At this point, our original plan of seeing the Falkirk Wheel and the Kelpies was clearly beyond hope, so we got tea, hopped a train back to Paisley via Glasgow Queens and Glasgow Central, had dinner at the same Italian restaurant near the Paisley train station, and walked home. Kristin’s Garmin said that she had walked 8.6 miles.

For planning trips in and around Glasgow, you will probably have to travel between Glasgow Central and Glasgow Queens train stations at least once. There are busses, you can walk or take a taxi. Taking a taxi and walking are probably about the same time, depending upon traffic. Taking the bus is the slowest. It is about a 10 minute walk and would be manageable with roller luggage; but you will need to use a cell-phone mapping program or have a map in hand, as there are a couple of turns that are not well marked.

Stirling Castle is part of the Explorer Pass.

Stirling Castle is well worth half a day. The cafe has a terrace that is a great place for a late lunch at the end of your visit to the castle.
Stirling--Stirling Castle
Allow ample time to tour the various rooms with medalion ceiling and the related displays describing the people and fashions depicted. For the history-minded, this is probably the place to allocate most of your time budget after taking the docent-led walking tour of the castle.
Stirling--Stirling Castle
Stirling--Stirling Castle
The view from the top of the Wallace National Monument is impressive, but it is fairly crowded and not a place for quiet contemplation as you recover from the climb.
Wallace National Monument

Day 11–June 27–Glasgow Mitchell Library

Today had originally been planned for a trip to Buke Island, but we woke up to rain, and decided to go the the library instead, followed by Wednesday at the library in Kilmarnock and Thursday or Saturday at Buke Island. It is only about a mile from Glasgow Central to the library, but there is quite a hill in between. According to Google Maps, we could have taken a bus, but due to schedules, walking was faster.
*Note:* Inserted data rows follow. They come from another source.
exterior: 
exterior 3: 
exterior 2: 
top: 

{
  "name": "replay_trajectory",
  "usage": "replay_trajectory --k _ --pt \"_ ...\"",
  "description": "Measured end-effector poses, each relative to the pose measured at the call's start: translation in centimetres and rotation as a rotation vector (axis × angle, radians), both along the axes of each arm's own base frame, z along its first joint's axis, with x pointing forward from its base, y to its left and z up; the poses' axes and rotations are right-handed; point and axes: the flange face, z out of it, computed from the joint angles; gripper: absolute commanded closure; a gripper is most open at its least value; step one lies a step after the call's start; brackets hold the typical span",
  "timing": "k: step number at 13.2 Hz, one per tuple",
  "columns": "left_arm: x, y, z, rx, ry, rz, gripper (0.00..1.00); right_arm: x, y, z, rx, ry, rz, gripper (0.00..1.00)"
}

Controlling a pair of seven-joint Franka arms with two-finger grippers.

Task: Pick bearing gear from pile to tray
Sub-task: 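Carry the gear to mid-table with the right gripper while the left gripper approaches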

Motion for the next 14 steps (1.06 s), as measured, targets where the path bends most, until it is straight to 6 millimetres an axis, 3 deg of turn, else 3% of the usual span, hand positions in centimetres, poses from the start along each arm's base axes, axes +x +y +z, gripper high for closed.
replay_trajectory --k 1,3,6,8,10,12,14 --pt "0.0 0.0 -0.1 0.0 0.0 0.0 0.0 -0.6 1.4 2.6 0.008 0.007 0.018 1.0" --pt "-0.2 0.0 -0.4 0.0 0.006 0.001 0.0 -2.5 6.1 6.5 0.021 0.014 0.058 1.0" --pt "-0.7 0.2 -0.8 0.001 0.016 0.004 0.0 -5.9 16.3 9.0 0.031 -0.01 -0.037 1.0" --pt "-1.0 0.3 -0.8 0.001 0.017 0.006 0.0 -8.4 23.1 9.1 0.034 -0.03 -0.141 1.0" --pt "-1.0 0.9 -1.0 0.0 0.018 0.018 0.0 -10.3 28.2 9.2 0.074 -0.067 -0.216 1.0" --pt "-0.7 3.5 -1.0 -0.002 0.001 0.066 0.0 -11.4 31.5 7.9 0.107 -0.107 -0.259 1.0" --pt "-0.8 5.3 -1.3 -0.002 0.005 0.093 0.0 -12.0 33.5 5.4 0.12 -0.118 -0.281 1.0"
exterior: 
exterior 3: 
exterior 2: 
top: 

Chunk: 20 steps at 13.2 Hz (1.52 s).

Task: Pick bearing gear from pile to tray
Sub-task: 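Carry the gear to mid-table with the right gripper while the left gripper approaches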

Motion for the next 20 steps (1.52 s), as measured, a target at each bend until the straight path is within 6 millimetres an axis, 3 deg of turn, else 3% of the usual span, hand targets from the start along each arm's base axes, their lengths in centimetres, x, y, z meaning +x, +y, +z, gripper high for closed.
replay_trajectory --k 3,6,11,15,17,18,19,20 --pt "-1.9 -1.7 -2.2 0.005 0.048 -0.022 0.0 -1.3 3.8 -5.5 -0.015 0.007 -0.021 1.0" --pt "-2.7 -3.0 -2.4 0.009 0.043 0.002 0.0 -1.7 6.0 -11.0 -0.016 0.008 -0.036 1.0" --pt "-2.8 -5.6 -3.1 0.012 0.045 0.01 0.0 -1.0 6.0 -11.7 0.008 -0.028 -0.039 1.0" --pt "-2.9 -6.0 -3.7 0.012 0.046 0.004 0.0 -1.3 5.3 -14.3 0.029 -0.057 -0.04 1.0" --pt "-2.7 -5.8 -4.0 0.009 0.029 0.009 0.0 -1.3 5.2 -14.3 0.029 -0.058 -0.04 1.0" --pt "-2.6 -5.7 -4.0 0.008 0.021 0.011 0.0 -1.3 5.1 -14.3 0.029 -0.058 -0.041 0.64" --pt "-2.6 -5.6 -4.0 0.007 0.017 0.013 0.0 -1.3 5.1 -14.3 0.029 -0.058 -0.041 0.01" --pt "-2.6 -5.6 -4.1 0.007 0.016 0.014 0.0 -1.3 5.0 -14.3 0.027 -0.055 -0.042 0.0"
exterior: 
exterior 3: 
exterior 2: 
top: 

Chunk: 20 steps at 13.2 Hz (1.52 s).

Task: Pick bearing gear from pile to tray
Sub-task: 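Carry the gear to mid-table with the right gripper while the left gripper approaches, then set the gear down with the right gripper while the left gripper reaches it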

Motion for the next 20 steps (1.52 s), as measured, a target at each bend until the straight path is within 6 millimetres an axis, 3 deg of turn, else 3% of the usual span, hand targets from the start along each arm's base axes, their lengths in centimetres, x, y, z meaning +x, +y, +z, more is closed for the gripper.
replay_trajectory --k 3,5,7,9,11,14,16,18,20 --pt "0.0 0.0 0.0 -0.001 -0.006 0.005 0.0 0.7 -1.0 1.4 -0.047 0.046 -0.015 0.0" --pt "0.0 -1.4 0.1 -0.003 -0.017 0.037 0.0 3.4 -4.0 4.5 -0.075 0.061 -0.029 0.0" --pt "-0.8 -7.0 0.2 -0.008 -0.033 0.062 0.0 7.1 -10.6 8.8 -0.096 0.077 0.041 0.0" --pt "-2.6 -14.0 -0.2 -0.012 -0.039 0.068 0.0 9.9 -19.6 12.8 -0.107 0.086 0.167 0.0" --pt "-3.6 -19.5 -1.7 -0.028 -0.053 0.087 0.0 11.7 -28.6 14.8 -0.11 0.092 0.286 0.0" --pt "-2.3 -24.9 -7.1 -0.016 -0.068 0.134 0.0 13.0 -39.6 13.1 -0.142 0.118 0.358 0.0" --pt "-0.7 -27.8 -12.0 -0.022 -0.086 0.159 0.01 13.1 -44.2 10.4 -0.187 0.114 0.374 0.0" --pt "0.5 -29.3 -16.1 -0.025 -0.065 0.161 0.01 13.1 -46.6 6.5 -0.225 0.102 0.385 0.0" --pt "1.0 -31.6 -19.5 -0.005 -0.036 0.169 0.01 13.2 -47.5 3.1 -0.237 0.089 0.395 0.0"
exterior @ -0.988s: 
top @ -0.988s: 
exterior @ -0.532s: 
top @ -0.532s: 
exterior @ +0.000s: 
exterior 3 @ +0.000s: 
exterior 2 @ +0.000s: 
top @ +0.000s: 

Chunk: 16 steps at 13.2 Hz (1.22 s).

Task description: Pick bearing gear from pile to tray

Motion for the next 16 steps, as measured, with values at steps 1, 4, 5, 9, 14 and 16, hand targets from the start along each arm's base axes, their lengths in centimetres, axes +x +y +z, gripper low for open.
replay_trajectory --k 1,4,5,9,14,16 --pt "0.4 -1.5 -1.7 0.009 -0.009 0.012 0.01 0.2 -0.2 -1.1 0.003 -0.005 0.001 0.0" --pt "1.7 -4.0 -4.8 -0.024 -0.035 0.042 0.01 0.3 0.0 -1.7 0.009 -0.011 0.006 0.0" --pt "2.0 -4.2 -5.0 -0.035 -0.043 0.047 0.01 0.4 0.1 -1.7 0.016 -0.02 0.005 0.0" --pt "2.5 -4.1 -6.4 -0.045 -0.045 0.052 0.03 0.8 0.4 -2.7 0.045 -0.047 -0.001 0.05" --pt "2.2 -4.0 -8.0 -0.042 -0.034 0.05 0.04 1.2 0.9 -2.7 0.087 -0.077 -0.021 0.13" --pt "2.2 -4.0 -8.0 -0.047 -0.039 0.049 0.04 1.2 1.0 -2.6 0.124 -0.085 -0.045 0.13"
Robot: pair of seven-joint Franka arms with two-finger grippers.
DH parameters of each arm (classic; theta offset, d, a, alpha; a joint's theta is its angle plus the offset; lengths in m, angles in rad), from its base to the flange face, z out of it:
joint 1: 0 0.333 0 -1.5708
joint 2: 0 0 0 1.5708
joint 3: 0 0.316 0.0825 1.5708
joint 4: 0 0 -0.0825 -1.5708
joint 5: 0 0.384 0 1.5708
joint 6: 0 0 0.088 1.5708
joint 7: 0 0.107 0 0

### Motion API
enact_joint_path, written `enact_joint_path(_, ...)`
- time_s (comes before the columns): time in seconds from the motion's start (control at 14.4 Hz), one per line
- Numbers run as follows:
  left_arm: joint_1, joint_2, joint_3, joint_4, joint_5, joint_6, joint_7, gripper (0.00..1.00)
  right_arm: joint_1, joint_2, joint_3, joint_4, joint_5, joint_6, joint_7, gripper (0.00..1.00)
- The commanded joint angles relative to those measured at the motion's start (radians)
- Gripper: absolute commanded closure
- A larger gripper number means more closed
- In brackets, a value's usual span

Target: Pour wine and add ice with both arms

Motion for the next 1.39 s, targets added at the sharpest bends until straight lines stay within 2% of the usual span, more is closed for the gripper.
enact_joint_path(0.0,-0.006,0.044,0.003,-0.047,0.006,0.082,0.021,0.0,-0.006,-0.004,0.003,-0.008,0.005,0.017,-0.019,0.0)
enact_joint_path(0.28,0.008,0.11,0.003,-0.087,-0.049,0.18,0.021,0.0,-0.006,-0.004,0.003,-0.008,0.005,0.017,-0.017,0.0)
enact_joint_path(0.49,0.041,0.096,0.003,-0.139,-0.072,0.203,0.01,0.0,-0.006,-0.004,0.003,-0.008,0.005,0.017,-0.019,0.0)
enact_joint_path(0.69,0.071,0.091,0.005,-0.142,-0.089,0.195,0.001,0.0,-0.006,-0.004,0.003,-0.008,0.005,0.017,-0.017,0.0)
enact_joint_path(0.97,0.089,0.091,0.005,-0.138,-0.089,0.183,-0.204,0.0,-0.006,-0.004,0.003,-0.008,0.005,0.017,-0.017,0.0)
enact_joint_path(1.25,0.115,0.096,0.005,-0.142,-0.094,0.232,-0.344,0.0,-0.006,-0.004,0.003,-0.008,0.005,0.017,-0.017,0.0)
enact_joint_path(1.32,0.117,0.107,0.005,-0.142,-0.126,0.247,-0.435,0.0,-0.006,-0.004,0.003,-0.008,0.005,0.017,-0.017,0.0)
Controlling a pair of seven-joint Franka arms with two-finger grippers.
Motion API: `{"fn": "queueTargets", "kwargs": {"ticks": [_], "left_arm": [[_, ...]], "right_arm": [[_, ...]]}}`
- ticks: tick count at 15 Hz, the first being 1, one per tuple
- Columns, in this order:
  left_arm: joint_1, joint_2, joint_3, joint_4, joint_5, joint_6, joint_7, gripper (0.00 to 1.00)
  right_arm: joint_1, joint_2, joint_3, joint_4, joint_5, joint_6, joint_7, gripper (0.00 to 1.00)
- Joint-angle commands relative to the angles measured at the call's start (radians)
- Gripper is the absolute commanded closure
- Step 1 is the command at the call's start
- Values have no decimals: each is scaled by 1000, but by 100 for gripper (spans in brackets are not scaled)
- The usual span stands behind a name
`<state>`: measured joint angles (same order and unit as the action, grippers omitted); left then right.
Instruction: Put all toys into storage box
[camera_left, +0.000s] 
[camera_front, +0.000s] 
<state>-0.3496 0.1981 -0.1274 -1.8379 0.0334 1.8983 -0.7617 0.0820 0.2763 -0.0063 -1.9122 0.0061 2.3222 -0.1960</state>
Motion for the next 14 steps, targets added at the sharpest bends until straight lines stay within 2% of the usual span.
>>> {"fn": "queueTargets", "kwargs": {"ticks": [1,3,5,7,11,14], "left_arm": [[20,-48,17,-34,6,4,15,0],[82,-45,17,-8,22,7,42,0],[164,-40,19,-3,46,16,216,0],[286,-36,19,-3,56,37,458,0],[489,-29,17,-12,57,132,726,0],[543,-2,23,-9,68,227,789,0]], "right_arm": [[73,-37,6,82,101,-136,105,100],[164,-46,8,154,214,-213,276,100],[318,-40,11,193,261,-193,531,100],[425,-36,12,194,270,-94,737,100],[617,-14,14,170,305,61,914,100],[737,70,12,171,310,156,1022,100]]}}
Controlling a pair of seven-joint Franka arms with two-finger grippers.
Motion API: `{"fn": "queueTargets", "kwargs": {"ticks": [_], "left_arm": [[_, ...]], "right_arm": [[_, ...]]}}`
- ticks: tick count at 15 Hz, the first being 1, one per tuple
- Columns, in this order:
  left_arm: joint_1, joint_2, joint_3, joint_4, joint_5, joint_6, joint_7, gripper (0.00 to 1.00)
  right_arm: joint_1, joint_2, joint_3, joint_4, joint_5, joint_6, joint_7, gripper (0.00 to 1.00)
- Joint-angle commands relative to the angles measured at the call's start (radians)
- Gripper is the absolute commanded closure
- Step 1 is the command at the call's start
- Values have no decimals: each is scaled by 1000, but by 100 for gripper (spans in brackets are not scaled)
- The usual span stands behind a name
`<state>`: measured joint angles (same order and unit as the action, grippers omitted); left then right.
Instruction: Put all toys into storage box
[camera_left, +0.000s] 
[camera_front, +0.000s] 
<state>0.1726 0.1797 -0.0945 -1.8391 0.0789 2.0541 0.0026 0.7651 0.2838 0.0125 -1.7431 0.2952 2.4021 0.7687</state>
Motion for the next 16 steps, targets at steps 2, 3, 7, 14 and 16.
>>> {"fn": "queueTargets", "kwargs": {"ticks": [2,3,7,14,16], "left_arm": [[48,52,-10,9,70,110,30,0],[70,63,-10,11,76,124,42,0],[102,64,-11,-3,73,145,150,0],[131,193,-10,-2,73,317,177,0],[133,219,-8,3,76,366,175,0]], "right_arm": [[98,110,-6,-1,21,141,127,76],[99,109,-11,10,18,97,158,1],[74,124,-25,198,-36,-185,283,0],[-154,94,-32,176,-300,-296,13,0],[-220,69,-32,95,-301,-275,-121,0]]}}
This was another day when we appreciated good rain gear.

The Glasgow Mitchell Library has a number of free terminals for access to Scotland’s People, which can save you a lot of money over the per-document costs of browsing from the U.S. Unfortunately, they fill up fast, so you really need to reserve them in advance. This is true of most of the libraries in Scotland. Since we had not planned to use the terminals, we were unable to get one.

The various guild records at the Mitchell can be an important part of your research. Through guild and birth records, I figured out much of the history of a William Logan, though I am not sure that he is THE William Logan that I'm researching. There are a variety of other records that are not online and are with the visit.

Day 9–June 25–Train from Edinburgh to Glasgow

We had a leisurely breakfast and got to the train station a little after noon. The walk from the hotel to the Edinburgh Waverly train station was about 100 meters. The train to Glasgow Central took about an hour; we were running early so we had lunch at the station before catching the train to Paisley, now a suburb of Glasgow. From the station, we hopped a bus for a 10 minute ride to a stop about 50 yards from our Airbnb lodgings. The bus was £6 for the two of us. IIt would have been cheaper to take a taxi. Our hostess drove us back to town for dinner at an Italian place near the train station. We walked through the old town before dinner, and then walked home (about a mile).

Our walk of the town included the Paisley Abbey where Kristin’s great-great grandfather and mother were married. The choir section to the left collapsed in the middle ages and would not have been there when they were married. It was rebuilt during the Victorian era. On our last full day in Scotland, we would go to a service at the church and join the parishioners for coffee and some delightful conversation.

We spent most of the afternoon and evening planning the week, but that plan did not survive long.

The Paisley Abbey is an impressive building today, and would have been more so when it was originally constructed beginning in the 1400s.